## Work request
Reproduce each line of the data exactly as it is.

----------------

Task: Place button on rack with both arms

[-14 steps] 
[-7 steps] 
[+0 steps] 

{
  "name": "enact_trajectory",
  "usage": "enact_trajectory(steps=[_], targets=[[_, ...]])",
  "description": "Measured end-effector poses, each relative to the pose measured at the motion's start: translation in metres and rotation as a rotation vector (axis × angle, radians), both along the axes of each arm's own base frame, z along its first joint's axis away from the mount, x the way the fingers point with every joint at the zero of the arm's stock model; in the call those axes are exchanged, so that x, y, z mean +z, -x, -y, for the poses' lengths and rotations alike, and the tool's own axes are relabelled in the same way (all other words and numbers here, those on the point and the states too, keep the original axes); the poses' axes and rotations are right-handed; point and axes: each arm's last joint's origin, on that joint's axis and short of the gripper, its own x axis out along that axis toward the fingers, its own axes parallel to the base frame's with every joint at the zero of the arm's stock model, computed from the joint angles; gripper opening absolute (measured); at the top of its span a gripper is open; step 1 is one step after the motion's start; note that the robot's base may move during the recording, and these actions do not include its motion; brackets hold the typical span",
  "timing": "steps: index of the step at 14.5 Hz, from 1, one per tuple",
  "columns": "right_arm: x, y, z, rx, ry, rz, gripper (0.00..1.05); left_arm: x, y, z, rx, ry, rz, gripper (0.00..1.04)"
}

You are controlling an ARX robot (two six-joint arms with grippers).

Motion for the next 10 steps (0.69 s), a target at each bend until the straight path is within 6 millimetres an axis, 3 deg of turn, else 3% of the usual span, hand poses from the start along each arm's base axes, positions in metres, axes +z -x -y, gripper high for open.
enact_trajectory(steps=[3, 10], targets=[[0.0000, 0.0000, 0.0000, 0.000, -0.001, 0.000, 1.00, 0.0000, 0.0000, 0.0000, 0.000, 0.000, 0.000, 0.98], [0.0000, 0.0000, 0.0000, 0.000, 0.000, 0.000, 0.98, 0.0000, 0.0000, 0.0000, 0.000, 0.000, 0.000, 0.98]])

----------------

## Response area
Task: Place button on rack with both arms

[-14 steps] 
[-7 steps] 
[+0 steps] 

{
  "name": "enact_trajectory",
  "usage": "enact_trajectory(steps=[_], targets=[[_, ...]])",
  "description": "Measured end-effector poses, each relative to the pose measured at the motion's start: translation in metres and rotation as a rotation vector (axis × angle, radians), both along the axes of each arm's own base frame, z along its first joint's axis away from the mount, x the way the fingers point with every joint at the zero of the arm's stock model; in the call those axes are exchanged, so that x, y, z mean +z, -x, -y, for the poses' lengths and rotations alike, and the tool's own axes are relabelled in the same way (all other words and numbers here, those on the point and the states too, keep the original axes); the poses' axes and rotations are right-handed; point and axes: each arm's last joint's origin, on that joint's axis and short of the gripper, its own x axis out along that axis toward the fingers, its own axes parallel to the base frame's with every joint at the zero of the arm's stock model, computed from the joint angles; gripper opening absolute (measured); at the top of its span a gripper is open; step 1 is one step after the motion's start; note that the robot's base may move during the recording, and these actions do not include its motion; brackets hold the typical span",
  "timing": "steps: index of the step at 14.5 Hz, from 1, one per tuple",
  "columns": "right_arm: x, y, z, rx, ry, rz, gripper (0.00..1.05); left_arm: x, y, z, rx, ry, rz, gripper (0.00..1.04)"
}

You are controlling an ARX robot (two six-joint arms with grippers).

Motion for the next 10 steps (0.69 s), a target at each bend until the straight path is within 6 millimetres an axis, 3 deg of turn, else 3% of the usual span, hand poses from the start along each arm's base axes, positions in metres, axes +z -x -y, gripper high for open.
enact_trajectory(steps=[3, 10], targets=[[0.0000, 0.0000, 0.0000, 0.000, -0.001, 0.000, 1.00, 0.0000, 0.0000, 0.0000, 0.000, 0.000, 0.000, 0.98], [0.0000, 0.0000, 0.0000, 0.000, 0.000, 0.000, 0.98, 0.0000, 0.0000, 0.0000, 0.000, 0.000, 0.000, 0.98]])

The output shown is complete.